* _Data supplied_
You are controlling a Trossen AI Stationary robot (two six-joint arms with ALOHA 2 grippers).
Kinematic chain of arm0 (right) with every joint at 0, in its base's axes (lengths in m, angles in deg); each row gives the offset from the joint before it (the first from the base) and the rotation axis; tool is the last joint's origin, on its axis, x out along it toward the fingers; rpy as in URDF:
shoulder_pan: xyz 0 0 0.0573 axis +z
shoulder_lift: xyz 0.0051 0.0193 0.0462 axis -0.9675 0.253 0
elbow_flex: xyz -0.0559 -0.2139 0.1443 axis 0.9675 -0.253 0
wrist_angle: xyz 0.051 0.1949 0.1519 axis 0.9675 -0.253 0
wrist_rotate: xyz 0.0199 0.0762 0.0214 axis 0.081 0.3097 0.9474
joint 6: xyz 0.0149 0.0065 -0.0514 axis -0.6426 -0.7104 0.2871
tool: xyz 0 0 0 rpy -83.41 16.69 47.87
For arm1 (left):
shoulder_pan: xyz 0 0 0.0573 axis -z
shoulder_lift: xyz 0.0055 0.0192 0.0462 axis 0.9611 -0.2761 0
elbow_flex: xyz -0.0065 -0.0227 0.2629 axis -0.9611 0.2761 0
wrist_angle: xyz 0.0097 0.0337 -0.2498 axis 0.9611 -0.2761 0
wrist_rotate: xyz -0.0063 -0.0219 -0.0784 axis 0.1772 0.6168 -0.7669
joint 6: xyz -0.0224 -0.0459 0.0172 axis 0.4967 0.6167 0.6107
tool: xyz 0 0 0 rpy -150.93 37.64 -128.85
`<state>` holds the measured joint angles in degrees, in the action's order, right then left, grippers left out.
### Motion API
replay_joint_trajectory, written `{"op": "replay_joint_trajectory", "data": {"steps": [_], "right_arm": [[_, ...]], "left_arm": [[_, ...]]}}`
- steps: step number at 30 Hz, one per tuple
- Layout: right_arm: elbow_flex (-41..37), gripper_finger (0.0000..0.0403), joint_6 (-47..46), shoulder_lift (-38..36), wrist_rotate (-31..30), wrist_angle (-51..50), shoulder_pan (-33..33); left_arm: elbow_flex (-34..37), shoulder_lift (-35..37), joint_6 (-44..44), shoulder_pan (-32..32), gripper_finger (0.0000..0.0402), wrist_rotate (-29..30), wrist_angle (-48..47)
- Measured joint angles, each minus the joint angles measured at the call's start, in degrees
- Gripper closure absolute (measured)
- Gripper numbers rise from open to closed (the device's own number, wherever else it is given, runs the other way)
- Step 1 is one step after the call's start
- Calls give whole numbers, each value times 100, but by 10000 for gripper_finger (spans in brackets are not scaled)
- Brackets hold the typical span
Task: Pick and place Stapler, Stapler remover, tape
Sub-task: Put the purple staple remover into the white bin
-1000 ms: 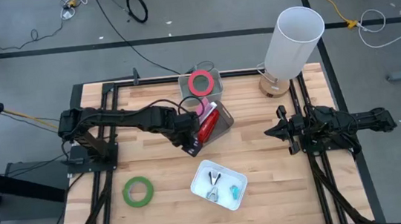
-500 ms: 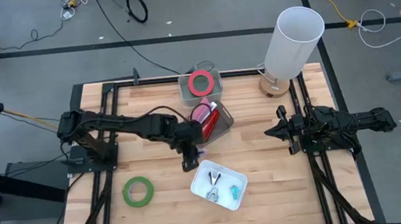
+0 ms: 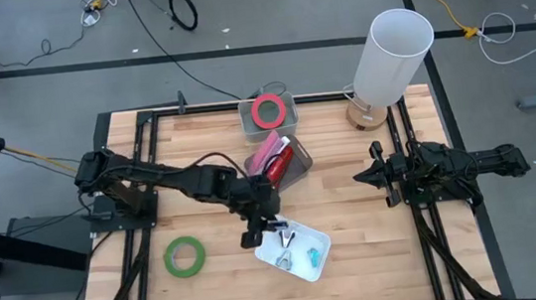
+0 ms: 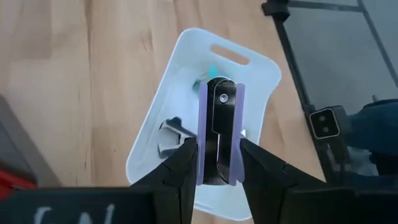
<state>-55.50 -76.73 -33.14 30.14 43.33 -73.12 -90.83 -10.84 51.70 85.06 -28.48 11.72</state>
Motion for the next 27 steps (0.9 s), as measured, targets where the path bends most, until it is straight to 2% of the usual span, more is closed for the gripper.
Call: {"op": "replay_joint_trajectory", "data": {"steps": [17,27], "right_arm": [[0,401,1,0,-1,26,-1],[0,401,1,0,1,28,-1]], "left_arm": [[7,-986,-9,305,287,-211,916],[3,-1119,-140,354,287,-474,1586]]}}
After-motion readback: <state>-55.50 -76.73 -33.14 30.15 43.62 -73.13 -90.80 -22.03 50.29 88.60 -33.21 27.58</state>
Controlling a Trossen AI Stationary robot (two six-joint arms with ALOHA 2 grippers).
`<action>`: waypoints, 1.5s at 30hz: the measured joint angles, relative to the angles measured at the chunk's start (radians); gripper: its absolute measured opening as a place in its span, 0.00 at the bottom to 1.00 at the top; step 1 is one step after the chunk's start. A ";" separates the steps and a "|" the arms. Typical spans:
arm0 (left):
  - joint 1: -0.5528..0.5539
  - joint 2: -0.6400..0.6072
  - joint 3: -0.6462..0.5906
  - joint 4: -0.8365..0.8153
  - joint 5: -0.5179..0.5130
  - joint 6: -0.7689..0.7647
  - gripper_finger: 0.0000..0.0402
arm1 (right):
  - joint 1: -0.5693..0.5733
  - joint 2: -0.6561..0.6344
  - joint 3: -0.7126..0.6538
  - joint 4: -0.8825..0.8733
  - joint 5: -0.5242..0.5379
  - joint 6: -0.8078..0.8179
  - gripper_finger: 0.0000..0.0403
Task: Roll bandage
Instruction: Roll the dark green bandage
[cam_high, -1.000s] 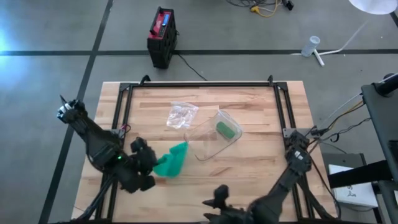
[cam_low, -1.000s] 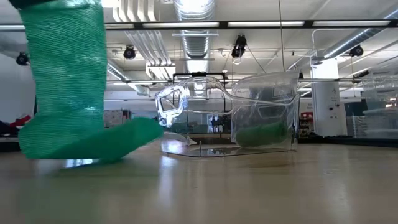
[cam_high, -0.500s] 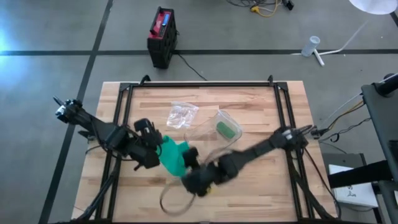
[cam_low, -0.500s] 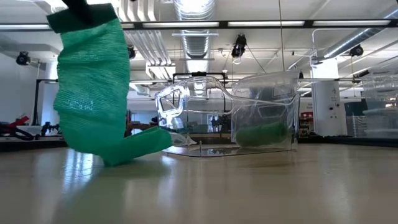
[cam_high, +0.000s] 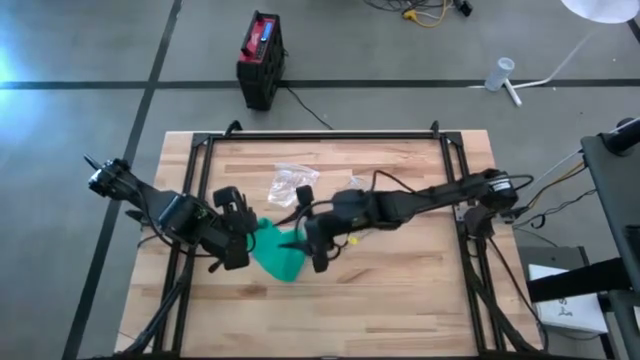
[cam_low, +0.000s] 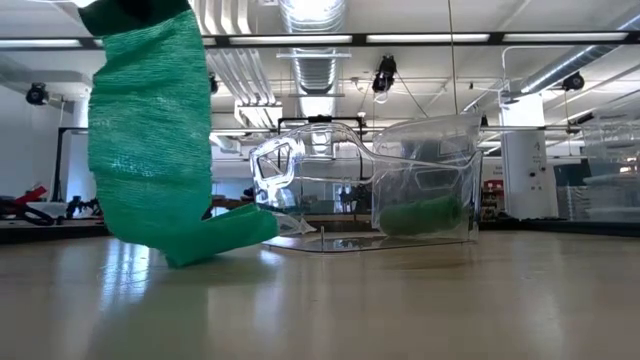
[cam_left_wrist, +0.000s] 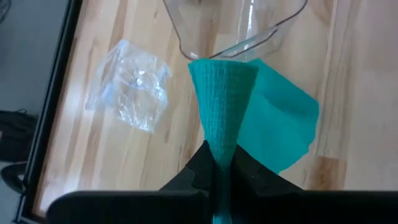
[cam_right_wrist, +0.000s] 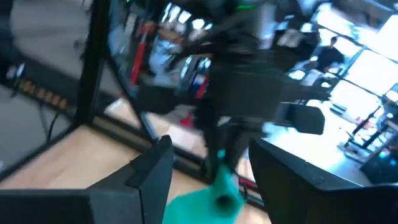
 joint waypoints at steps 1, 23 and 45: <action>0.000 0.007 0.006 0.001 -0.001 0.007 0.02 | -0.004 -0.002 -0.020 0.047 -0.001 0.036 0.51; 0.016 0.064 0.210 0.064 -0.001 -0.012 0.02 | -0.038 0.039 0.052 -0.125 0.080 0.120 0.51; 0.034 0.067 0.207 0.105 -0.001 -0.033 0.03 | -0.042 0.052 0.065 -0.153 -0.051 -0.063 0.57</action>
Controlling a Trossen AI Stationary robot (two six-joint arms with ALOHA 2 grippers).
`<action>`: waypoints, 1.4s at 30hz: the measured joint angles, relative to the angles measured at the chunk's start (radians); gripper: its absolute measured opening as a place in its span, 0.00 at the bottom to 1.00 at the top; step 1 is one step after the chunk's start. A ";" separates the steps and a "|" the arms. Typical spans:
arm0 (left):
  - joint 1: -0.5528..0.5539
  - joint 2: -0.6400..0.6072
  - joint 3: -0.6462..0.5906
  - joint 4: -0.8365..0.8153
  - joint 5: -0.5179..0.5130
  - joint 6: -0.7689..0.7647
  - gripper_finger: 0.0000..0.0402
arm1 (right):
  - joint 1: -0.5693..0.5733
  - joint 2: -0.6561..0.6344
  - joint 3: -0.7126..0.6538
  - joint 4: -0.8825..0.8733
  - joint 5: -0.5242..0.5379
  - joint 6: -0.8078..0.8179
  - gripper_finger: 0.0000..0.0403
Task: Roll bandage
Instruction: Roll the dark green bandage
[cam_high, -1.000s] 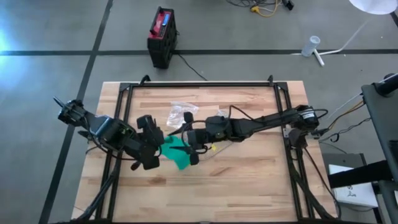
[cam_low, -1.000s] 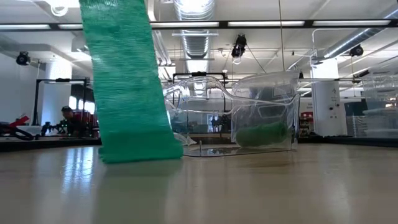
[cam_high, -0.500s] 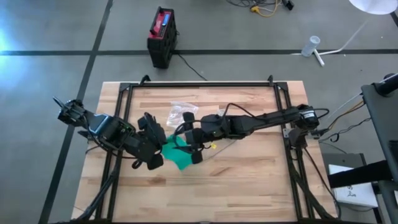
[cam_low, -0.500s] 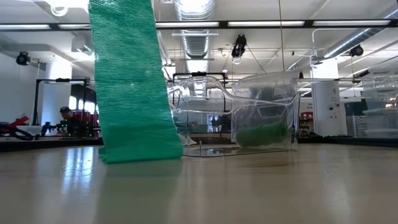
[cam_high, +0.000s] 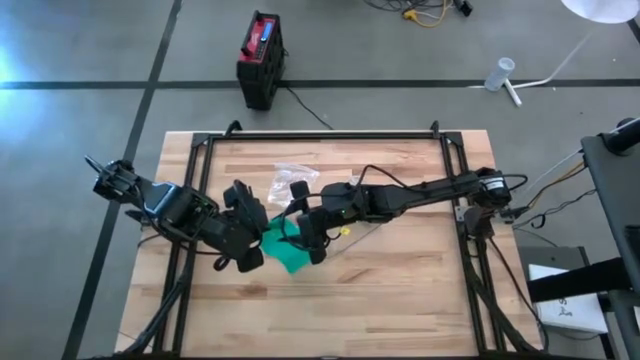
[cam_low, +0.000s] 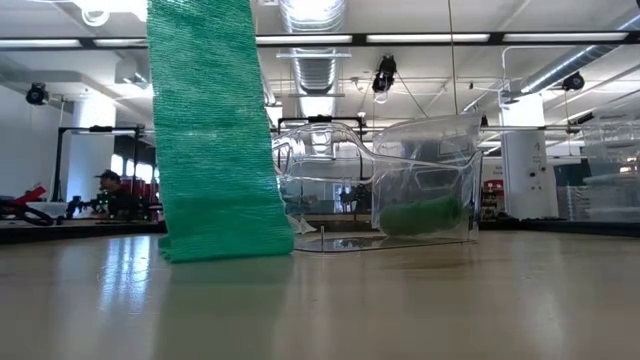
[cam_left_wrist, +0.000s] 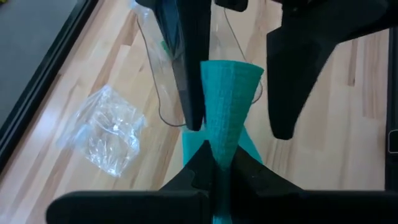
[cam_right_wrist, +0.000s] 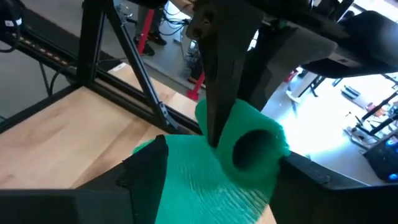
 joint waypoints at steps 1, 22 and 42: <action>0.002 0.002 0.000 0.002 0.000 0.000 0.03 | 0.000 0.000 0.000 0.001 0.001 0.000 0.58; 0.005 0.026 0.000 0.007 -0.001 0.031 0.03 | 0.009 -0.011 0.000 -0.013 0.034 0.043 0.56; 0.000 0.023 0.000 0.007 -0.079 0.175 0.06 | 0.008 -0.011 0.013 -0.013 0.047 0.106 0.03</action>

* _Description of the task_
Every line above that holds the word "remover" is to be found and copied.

* _Exercise response_
Task: Pick and place Stapler, Stapler remover, tape
Sub-task: Put the purple staple remover into the white bin

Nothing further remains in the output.